AI Article Synopsis

  • The vitellogenin protein in honey bees (Apis mellifera) is crucial for egg production in queens and influences worker behavior, impacting colony success.
  • Researchers examined the molecular evolution of vitellogenin and related genes across various bee species to understand social pleiotropy's role in protein adaptation.
  • They found strong evidence of adaptive evolution in vitellogenin, with a high percentage of amino acid changes driven by natural selection and significant genetic links to fitness due to its functions, particularly in lipid binding.

Article Abstract

The vitellogenin egg yolk precursor protein represents a well-studied case of social pleiotropy in the model organism Apis mellifera. Vitellogenin is associated with fecundity in queens and plays a major role in controlling division of labour in workers, thereby affecting both individual and colony-level fitness. We studied the molecular evolution of vitellogenin and seven other genes sequenced in a large population panel of Apis mellifera and several closely related species to investigate the role of social pleiotropy on adaptive protein evolution.

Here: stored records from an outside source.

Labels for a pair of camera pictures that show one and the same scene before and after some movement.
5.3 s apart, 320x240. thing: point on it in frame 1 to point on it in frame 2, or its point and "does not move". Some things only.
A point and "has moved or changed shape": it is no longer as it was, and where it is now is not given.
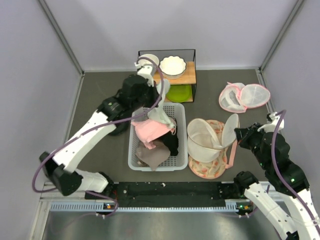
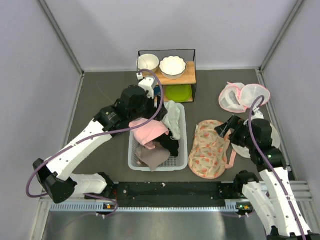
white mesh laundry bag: [203, 145] to [244, 152]
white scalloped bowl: [173, 67] does not move
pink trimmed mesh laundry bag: [238, 97] does not move
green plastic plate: [179, 93] does not move
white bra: [161, 113] has moved or changed shape
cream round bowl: [143, 61] does not move
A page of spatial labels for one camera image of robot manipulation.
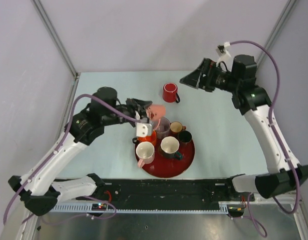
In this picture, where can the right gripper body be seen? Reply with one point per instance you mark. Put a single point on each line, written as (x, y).
(217, 79)

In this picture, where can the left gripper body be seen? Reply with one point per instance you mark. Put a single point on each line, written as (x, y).
(133, 111)

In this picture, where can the red mug black handle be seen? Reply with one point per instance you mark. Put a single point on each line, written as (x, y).
(170, 93)

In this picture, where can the large lilac mug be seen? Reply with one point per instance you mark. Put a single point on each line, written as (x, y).
(162, 128)

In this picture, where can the orange mug black handle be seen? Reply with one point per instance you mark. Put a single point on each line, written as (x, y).
(150, 138)

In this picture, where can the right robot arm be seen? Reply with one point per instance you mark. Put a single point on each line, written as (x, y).
(284, 170)

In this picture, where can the aluminium frame rail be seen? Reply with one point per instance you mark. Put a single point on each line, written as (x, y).
(42, 13)

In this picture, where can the red round tray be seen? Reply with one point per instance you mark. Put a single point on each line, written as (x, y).
(164, 167)

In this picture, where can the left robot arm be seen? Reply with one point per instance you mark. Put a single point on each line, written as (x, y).
(38, 189)

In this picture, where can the small orange mug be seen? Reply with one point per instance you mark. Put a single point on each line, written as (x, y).
(176, 127)

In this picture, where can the white slotted cable duct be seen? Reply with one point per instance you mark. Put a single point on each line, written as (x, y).
(97, 207)

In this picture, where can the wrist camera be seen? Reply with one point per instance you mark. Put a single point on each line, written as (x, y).
(144, 129)
(223, 53)

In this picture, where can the brown striped mug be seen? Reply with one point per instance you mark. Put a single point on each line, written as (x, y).
(184, 137)

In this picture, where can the salmon small mug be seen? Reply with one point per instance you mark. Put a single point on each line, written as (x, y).
(155, 113)

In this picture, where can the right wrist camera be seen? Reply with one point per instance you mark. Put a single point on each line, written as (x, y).
(223, 53)

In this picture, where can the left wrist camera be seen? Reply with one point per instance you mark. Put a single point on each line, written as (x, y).
(144, 129)

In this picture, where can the pink tall mug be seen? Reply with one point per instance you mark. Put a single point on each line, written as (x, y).
(145, 152)

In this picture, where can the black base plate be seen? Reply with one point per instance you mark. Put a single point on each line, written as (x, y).
(169, 193)

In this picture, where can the dark green mug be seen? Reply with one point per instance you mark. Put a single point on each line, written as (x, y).
(169, 148)

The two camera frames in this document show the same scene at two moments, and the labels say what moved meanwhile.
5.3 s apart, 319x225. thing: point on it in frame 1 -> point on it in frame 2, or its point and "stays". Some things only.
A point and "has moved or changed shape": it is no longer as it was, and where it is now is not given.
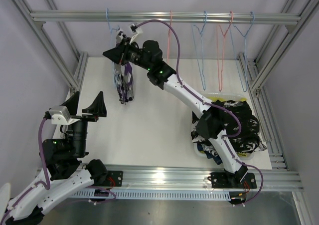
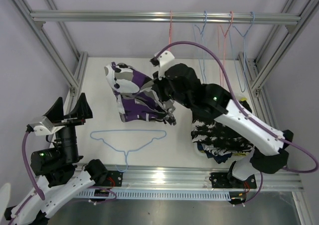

We found a significant excess of nonsynonymous fixed differences between A. mellifera, A. cerana and A. florea relative to synonymous sites indicating high rates of adaptive evolution at vitellogenin. Indeed, 88% of amino acid changes were fixed by selection in some portions of the gene. Further, vitellogenin exhibited hallmark signatures of selective sweeps in A. mellifera, including a significant skew in the allele frequency spectrum, extreme levels of genetic differentiation and linkage disequilibrium. Finally, replacement polymorphisms in vitellogenin were significantly enriched in parts of the protein involved in binding lipid, establishing a link between the gene's structure, function and effects on fitness. Our case study provides unequivocal evidence of historical and ongoing bouts of adaptive evolution acting on a key socially pleiotropic gene in the honey bee.